8 ounces rice noodles (Thai Kitchen is in most every grocery store and has great Pad Thai noodles)
1/4 cup peanut oil or other mild oil (vegetable or olive oil would both work fine), divided
1/4 cup tamarind paste (if you can find it, I never seem to have any on hand so I substitute 2 tablespoons lime juice with 2 tablespoons brown sugar or raw sugar)
1/4 cup fish sauce
1/3 cup honey
2 tablespoons rice wine vinegar
1 tablespoons soy sauce or tamari
1-2 teaspoons red pepper flakes
1/2 Walla Walla onion, diced
3 garlic scapes (if you have some leftover, skip it if you don’t)
2 eggs
1 head broccoli, finely chopped
2 pounds zucchini and summer squash, cut into matchsticks
1/2 cup chopped peanuts plus more for garnish
1/2 pound snap peas, end removed and thinly sliced, for garnish
Basil, thinly sliced, for garnish
Limes, quartered

  1. Place noodles in a large bowl.
  2. In a large stock pot bring enough water to cover the noodles to a boil. Pour over noodles and let stand for 7 minutes. Drain noodles, return to bowl and toss with 1 tablespoon peanut oil.

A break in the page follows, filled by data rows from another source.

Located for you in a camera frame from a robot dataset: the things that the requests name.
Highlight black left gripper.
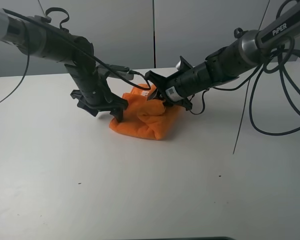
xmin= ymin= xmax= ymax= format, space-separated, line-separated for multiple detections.
xmin=64 ymin=64 xmax=129 ymax=123

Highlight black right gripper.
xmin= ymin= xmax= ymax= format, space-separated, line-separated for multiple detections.
xmin=145 ymin=59 xmax=218 ymax=111

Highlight orange microfibre towel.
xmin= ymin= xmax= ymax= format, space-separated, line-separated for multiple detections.
xmin=109 ymin=85 xmax=182 ymax=140

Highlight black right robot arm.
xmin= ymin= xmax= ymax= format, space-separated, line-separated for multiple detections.
xmin=145 ymin=0 xmax=300 ymax=111

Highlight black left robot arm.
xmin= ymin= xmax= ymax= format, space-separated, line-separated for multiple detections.
xmin=0 ymin=8 xmax=128 ymax=122

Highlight white towel label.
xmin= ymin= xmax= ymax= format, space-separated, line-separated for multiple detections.
xmin=140 ymin=91 xmax=150 ymax=97

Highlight black left camera cable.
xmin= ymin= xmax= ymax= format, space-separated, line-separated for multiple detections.
xmin=0 ymin=8 xmax=152 ymax=111

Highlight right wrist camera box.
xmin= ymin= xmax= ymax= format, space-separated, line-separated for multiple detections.
xmin=175 ymin=56 xmax=194 ymax=73

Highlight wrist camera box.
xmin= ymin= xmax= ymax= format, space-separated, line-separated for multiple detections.
xmin=175 ymin=56 xmax=194 ymax=73
xmin=96 ymin=64 xmax=134 ymax=79

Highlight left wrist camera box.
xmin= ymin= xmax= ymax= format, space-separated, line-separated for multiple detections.
xmin=96 ymin=64 xmax=134 ymax=79

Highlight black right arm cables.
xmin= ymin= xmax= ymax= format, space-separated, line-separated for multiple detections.
xmin=189 ymin=37 xmax=300 ymax=156

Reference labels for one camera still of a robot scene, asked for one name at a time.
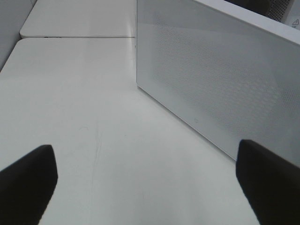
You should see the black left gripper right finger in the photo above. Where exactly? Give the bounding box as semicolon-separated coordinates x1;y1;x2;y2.
236;140;300;225

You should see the white microwave door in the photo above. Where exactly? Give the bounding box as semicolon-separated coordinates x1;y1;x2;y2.
136;0;300;165

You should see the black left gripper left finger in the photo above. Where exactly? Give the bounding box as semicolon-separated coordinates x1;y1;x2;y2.
0;145;58;225

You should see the white microwave oven body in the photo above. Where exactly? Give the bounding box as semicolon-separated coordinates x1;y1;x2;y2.
225;0;300;31

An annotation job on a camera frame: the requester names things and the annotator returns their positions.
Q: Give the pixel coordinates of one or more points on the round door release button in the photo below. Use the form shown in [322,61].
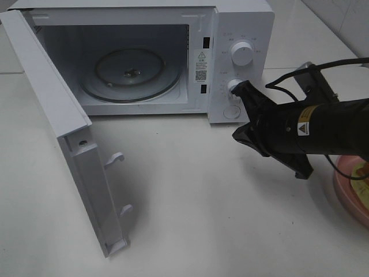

  3. Meanwhile, in a small sauce pan combine tamarind paste (or substitutions), fish sauce, honey, rice wine vinegar, soy sauce and red pepper flakes. Whisk to combine and then heat over medium heat until sugar and honey dissolve. Remove from heat.
  4. In a large skillet, heat remaining oil over medium heat. Add onion and garlic if using. Saute for 3-5 minutes until fragrant and soft. Add eggs and scramble gently. Once eggs are most cooked add the broccoli. Continue sauteing and cooking the eggs for 5 minutes until broccoli is bright green.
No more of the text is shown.